Various Artists: Stax- The Soul of Hip Hop

various_staxsoulhiphopThe soul behind the samples

The usual exercise one enjoys with hip-hop and other sample-based music is to work backward from the collage to its sources. Sample-crazy DJs such as Girl Talk’s Greg Gillis are often the subject of lengthy crowd-sourced lists that deconstruct the construction, and the releases themselves sometimes include an official list. Some samples, such as Clyde Stubblefield’s performance on “Funky Drummer,” have become so iconic in their abbreviated form that the sample all but eclipses the original source. Other samples continue to live as obscure, failed singles or album tracks only known to a few.

The fourteen songs gathered here, released by Stax primarily between 1971 and 1975, represent the record collection of hip-hop’s parents. These tracks provide figurative and literal ancestors in the form of beats, riffs and breaks handed down from one generation to the next. Heard in full, these productions offer both sonic context and musical ethos in their re-emergence from the shadows of deep album cuts. Only three of these tracks (Booker T. & the MG’s “Melting Pot,” The Dramatics’ “Get Up and Get Down,” and Rufus Thomas’ “Do the Funky Penguin (Part 1)”) became even moderate hit singles, the rest were rescued from closets and dusty record store backrooms by fans undeterred by artistic obscurity or the need to flip an LP to side two (or, really, play an LP in the first place).

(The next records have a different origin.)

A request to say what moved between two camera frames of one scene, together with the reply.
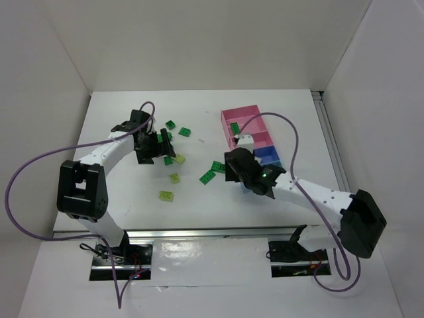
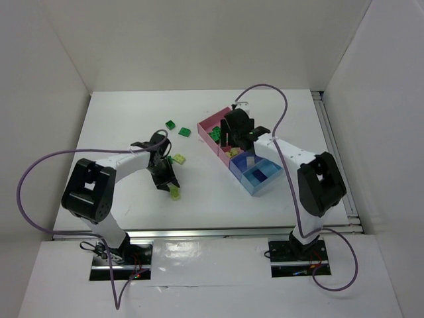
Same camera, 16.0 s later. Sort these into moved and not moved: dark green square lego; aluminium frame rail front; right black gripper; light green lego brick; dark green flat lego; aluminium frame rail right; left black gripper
Moved: left black gripper; right black gripper
Not moved: light green lego brick; aluminium frame rail right; dark green flat lego; aluminium frame rail front; dark green square lego
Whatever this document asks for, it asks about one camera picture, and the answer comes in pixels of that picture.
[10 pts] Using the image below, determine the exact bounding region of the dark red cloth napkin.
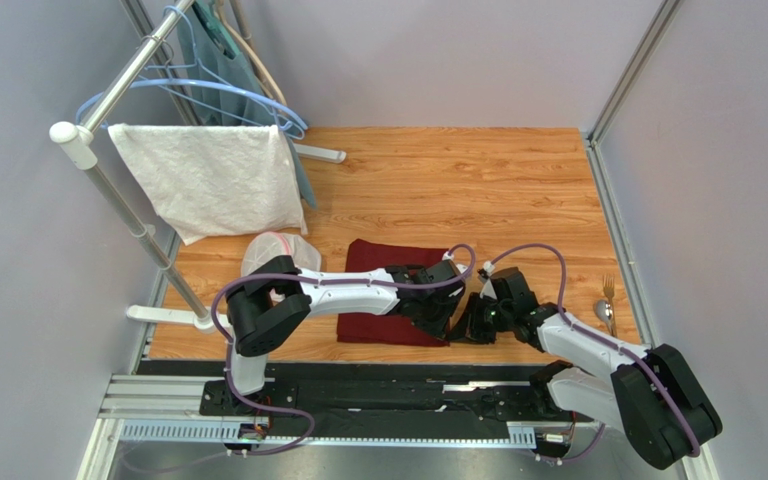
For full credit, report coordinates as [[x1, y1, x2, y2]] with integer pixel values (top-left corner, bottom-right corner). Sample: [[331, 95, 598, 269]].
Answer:
[[336, 239, 449, 347]]

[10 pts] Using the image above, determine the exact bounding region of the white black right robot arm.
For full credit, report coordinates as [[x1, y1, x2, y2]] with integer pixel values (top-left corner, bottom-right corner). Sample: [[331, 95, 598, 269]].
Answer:
[[447, 267, 723, 470]]

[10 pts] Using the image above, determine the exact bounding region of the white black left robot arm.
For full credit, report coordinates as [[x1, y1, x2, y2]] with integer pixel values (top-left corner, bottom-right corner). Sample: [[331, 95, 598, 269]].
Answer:
[[216, 255, 471, 396]]

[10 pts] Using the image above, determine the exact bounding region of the white mesh laundry bag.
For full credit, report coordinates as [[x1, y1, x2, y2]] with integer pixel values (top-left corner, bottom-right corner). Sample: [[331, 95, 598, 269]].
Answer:
[[240, 232, 323, 276]]

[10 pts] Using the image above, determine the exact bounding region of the white towel on rack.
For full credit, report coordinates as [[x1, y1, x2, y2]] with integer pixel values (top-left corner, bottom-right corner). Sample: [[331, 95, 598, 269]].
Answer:
[[108, 123, 307, 245]]

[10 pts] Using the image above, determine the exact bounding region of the teal garment on hanger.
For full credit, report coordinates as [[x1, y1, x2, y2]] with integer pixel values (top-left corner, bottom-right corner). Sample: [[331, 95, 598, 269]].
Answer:
[[176, 0, 319, 211]]

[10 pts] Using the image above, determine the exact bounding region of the beige wooden hanger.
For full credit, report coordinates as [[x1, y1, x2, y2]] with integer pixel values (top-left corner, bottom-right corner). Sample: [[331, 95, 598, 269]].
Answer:
[[213, 0, 288, 106]]

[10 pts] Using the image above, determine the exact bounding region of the metal clothes drying rack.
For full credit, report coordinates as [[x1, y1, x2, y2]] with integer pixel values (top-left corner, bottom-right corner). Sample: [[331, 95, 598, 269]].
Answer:
[[49, 1, 346, 333]]

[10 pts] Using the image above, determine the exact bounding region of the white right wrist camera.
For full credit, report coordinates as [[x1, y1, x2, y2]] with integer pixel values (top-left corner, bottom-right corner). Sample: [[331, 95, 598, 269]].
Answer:
[[479, 261, 498, 300]]

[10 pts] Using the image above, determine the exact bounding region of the wooden handled spoon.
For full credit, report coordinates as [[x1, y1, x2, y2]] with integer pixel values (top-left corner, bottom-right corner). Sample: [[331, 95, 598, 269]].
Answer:
[[594, 299, 614, 331]]

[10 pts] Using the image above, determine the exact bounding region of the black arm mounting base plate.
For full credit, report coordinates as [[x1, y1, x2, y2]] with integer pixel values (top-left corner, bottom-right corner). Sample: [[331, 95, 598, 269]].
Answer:
[[139, 361, 594, 442]]

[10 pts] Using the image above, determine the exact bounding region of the wooden handled fork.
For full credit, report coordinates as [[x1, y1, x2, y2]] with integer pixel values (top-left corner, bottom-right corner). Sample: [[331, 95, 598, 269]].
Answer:
[[603, 274, 618, 337]]

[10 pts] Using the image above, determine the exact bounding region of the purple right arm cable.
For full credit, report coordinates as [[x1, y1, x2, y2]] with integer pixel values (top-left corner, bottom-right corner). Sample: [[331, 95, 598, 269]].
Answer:
[[483, 242, 703, 465]]

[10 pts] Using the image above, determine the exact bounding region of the aluminium frame rail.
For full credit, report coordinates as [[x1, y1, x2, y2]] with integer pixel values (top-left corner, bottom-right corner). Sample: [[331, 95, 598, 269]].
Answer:
[[76, 372, 721, 480]]

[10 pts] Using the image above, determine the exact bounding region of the blue wire hanger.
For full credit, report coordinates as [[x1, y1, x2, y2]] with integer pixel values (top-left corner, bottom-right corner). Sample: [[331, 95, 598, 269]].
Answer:
[[75, 5, 310, 142]]

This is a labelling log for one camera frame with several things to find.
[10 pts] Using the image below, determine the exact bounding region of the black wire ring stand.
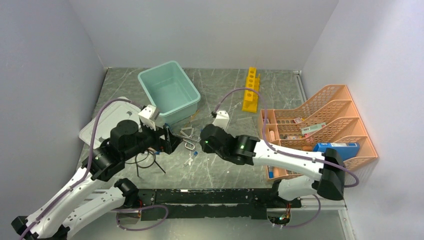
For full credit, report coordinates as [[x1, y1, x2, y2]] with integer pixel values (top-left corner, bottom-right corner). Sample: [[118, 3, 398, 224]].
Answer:
[[132, 150, 167, 178]]

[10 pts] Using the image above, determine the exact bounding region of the yellow test tube rack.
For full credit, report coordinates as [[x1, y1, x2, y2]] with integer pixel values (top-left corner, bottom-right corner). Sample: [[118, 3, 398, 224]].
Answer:
[[242, 67, 261, 113]]

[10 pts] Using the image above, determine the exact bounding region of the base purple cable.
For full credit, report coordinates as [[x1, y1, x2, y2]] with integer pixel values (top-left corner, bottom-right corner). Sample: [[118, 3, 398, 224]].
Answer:
[[115, 203, 170, 232]]

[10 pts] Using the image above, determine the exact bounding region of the blue binder folder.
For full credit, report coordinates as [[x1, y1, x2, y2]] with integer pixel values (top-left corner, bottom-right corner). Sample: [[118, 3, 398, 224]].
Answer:
[[312, 142, 360, 161]]

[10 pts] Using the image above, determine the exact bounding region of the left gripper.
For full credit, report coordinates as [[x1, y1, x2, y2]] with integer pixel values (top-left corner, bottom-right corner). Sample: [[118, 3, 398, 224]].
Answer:
[[123, 118, 183, 160]]

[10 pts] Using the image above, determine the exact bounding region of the orange mesh file organizer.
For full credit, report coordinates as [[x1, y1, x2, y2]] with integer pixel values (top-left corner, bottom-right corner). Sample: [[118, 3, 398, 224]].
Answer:
[[257, 84, 378, 171]]

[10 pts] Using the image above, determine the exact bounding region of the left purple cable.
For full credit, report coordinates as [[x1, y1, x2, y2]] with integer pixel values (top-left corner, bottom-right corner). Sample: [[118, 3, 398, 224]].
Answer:
[[18, 98, 143, 240]]

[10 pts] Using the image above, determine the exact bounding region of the white plastic bin lid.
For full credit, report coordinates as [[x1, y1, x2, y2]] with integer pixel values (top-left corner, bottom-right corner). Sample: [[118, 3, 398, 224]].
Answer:
[[93, 101, 141, 149]]

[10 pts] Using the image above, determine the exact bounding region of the mint green plastic bin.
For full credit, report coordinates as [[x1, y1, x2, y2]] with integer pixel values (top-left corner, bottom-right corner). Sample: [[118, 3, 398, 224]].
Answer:
[[137, 60, 201, 125]]

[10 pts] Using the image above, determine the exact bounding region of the amber rubber tubing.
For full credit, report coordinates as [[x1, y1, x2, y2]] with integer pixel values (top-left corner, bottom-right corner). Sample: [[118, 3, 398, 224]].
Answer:
[[189, 109, 200, 122]]

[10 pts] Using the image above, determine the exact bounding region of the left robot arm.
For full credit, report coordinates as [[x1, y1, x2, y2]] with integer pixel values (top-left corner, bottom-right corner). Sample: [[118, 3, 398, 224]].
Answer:
[[11, 119, 183, 240]]

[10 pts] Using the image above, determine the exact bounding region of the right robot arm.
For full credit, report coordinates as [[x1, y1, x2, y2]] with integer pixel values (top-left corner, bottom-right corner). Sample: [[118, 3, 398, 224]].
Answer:
[[199, 124, 346, 207]]

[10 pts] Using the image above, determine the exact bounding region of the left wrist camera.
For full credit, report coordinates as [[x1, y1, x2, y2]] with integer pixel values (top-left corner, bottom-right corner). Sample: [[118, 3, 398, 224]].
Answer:
[[138, 104, 160, 131]]

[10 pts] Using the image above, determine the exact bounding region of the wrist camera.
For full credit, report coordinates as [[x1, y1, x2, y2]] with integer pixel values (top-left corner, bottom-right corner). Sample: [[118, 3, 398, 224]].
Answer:
[[212, 109, 230, 131], [138, 104, 160, 131]]

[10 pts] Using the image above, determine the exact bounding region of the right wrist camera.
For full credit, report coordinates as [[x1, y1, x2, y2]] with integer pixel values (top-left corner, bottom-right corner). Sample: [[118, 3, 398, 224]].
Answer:
[[212, 109, 230, 131]]

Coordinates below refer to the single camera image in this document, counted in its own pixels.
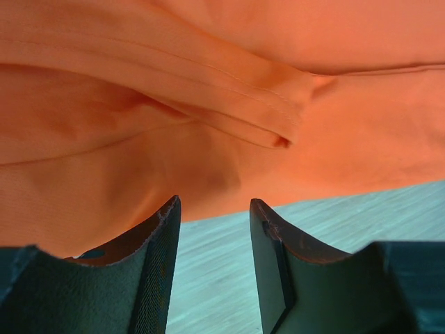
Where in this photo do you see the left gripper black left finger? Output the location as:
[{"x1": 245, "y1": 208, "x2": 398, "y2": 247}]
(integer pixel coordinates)
[{"x1": 1, "y1": 196, "x2": 181, "y2": 333}]

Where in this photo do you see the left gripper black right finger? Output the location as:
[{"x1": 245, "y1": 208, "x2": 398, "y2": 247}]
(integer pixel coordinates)
[{"x1": 250, "y1": 199, "x2": 444, "y2": 334}]

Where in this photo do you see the orange t shirt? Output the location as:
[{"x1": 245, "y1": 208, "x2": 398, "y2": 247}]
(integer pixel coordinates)
[{"x1": 1, "y1": 1, "x2": 444, "y2": 257}]

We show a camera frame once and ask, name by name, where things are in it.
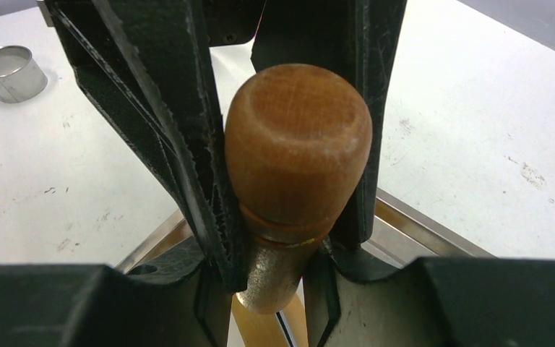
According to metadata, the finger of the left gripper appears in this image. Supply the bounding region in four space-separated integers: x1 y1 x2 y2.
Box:
251 0 407 249

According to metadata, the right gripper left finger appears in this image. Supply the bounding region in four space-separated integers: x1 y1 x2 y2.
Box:
0 238 231 346

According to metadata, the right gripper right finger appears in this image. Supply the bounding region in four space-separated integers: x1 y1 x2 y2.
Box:
303 247 555 346

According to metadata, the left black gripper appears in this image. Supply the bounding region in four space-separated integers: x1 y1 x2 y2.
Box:
45 0 266 292

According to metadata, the stainless steel tray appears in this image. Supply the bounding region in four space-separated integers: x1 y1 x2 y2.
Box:
116 189 491 346

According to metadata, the wooden rolling pin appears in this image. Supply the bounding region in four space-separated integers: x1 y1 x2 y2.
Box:
223 63 374 347

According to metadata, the metal ring cutter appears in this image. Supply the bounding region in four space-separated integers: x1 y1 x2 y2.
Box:
0 46 48 103

A drum break or instrumental riff that can be effectively looped, stretched and otherwise repurposed doesn’t necessarily spring from an original track worth hearing in whole. But producer Jonathan Kaslow has repeatedly hit the trifecta of artistically meritorious tracks whose samples add catchy hooks to historically important hip-hop releases. The result is a highly listenable collection of old-school soul whose sampled moments will surprise you with their original context, and send you searching for their multiple reuses. For example, those who recognize the signature guitar sting of Cypress Hill’s “Real Estate” may be surprised to find it surrounded by deep bass, stabbing organ, crisp horns and funky drumming on the Bar-Kay’s original “Humpin’.”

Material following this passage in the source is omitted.